The Admin and Site Enhancements (ASE) WordPress plugin before 7.6.10 uses a hardcoded password in its Password Protection feature, allowing attacker to bypass the protection offered via a crafted request
This vulnerability carries a MEDIUM severity rating with a CVSS v3.1 score of 5.3, indicating it can be exploited remotely over the network with relatively low complexity without requiring user interaction and does not require pre-existing privileges . The vulnerability impacts limited data confidentiality, for affected systems. Impacting 1 product from wpase organizations running these solutions should prioritize assessment and patching.

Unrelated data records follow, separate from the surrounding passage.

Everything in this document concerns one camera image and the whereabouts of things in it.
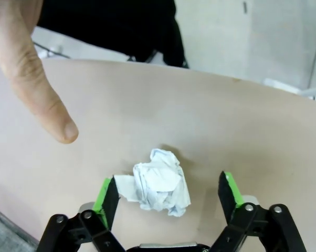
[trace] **fingernail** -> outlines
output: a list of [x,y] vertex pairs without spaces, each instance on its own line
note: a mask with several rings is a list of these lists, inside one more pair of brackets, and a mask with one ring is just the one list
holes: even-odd
[[65,137],[66,142],[73,142],[79,135],[79,130],[76,127],[75,123],[73,121],[70,121],[65,126]]

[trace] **finger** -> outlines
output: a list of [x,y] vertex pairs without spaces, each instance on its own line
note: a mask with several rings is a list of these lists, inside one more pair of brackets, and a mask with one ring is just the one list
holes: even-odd
[[0,18],[0,67],[43,127],[59,142],[71,143],[78,129],[46,78],[20,12],[10,11]]

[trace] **screw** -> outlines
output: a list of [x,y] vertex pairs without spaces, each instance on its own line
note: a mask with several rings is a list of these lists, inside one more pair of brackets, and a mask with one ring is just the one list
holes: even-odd
[[252,205],[246,205],[246,210],[251,212],[252,210],[254,210],[253,206]]
[[273,210],[275,210],[277,214],[282,212],[282,208],[280,208],[279,206],[275,206]]
[[85,219],[89,219],[91,217],[91,212],[86,212],[84,215]]
[[64,217],[63,216],[58,216],[57,217],[57,223],[61,223],[64,221]]

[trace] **round table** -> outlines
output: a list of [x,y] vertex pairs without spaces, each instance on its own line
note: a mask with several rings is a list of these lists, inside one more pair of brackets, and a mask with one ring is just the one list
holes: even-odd
[[[51,215],[73,217],[96,199],[106,177],[131,174],[151,149],[162,148],[180,160],[192,204],[176,218],[122,198],[113,233],[125,248],[211,245],[226,226],[217,195],[225,170],[262,207],[287,205],[307,251],[316,251],[315,101],[172,67],[80,60],[44,65],[80,130],[73,144],[46,133],[0,72],[0,211],[34,237],[41,238]],[[250,238],[242,251],[260,248]]]

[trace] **black pants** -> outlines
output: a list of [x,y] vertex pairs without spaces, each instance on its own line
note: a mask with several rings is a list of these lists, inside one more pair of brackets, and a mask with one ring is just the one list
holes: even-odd
[[44,0],[38,26],[145,61],[185,59],[174,0]]

Reported in 2025, this vulnerability emerged during an era marked by increased sophistication in supply chain attacks, cloud infrastructure vulnerabilities, and software-as-a-service (SaaS) security challenges. Security practices during this period emphasized zero-trust architectures, container security, and API protection.
2025-04-28T06:15:15.617
2025-05-14T14:52:29.967
Analyzed
CVSSv3.1: 5.3 (MEDIUM)
| Type | Vendor | Product | Version/Range | Vulnerable? |
|---|---|---|---|---|
| Application | wpase | admin_and_site_enhancements | < 7.6.10 | Yes |
| Application | wpase | admin_and_site_enhancements | < 7.6.10 | Yes |
SecUtils normalizes and enriches National Vulnerability Database (NVD) records by standardizing vendor and product identifiers, aggregating vulnerability metadata from both NVD and MITRE sources, and providing structured context for security teams. For wpase's affected products, we extract Common Platform Enumeration (CPE) data, Common Weakness Enumeration (CWE) classifications, CVSS severity metrics, and reference data to enable rapid vulnerability prioritization and asset correlation. This record contains no exploit code, proof-of-concept instructions, or attack methodologies—only defensive intelligence necessary for patch management, risk assessment, and security operations.